_WHAT NEEDS TO BE DONE_:
Lines before the one with "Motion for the" are left out; return that line and all that follow it, exactly, through the end of the data.

_THE INPUT_:
═══

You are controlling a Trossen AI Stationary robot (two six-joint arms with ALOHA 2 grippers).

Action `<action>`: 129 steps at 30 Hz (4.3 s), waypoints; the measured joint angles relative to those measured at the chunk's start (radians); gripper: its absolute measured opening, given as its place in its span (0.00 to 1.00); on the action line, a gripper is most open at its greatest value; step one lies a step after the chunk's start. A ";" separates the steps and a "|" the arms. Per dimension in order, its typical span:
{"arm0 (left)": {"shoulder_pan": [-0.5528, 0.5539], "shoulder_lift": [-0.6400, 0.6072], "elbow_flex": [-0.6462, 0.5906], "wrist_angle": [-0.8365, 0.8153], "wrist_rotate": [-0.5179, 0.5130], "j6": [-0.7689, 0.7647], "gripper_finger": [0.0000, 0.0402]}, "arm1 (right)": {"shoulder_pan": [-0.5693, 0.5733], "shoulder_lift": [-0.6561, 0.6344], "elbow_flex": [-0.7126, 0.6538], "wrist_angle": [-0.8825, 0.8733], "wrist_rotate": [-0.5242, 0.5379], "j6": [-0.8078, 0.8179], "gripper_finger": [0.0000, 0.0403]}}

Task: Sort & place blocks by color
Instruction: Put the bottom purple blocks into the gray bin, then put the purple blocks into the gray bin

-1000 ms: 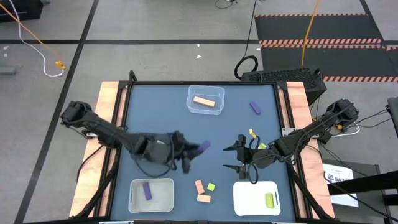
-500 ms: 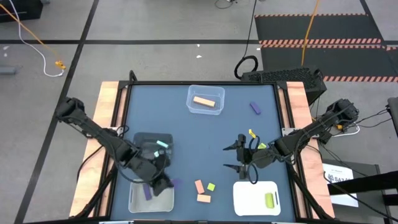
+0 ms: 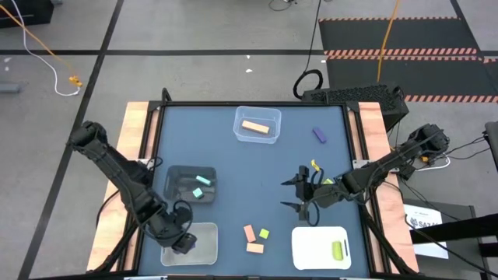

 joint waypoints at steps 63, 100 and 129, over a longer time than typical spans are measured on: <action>0.488 0.000 0.000 0.508 -0.486 0.818 0.67 | -1.151 -0.015 -0.236 -0.306 -0.187 0.051 0.69; 0.500 0.196 0.001 0.793 -0.722 1.426 0.67 | -0.697 -0.372 -0.238 0.201 -0.454 0.110 0.21; 0.527 0.366 0.000 1.379 -0.500 1.850 0.67 | -0.278 0.009 -0.236 0.857 -0.449 -0.141 0.21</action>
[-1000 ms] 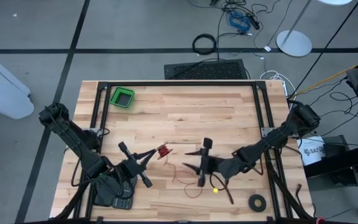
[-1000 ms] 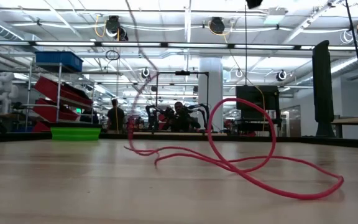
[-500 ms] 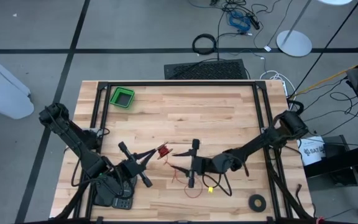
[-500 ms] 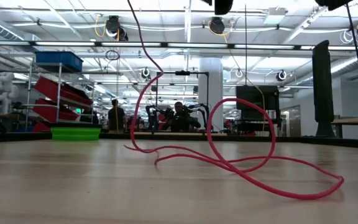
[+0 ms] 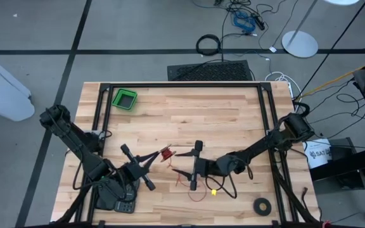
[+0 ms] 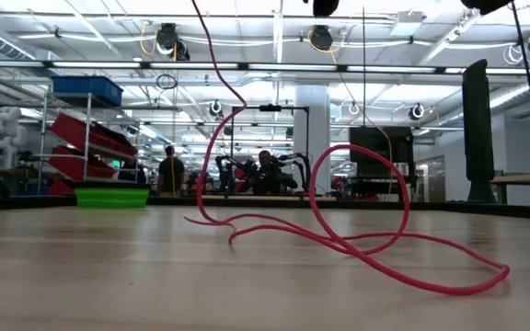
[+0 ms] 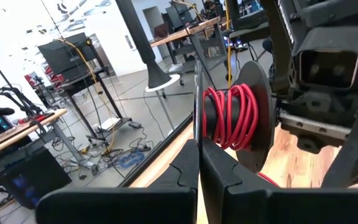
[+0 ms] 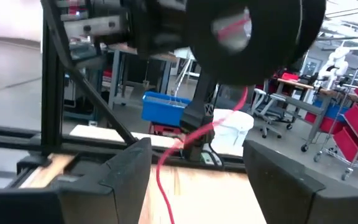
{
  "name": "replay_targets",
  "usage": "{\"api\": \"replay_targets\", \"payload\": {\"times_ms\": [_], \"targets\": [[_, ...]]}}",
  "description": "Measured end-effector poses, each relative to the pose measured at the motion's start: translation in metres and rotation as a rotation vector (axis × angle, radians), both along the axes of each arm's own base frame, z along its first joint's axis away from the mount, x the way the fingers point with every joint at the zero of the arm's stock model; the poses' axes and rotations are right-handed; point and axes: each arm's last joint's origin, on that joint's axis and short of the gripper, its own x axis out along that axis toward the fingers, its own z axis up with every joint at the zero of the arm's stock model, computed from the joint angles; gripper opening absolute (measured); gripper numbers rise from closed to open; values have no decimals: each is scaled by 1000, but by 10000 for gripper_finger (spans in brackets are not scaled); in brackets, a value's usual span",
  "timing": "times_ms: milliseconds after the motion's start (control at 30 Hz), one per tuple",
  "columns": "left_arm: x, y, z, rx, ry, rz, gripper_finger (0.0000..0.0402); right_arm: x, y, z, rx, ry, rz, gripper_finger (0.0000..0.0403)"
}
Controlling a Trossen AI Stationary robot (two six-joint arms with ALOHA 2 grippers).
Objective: Coil cords
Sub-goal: Uncoil the red wire from the spool
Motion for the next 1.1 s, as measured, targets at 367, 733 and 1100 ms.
{"api": "replay_targets", "payload": {"times_ms": [367,733,1100], "targets": [[3,2,0,-8,2,-12,4,10,-12,6,103,-15,51,234],[3,2,0,-8,3,-13,4,10,-12,7,100,-21,78,192],[3,2,0,-9,3,-14,4,11,-14,6,103,-18,72,10]]}}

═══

_WRITTEN SOLUTION_:
Motion for the next 1.1 s, as measured, targets at 367, 733 and 1100 ms.
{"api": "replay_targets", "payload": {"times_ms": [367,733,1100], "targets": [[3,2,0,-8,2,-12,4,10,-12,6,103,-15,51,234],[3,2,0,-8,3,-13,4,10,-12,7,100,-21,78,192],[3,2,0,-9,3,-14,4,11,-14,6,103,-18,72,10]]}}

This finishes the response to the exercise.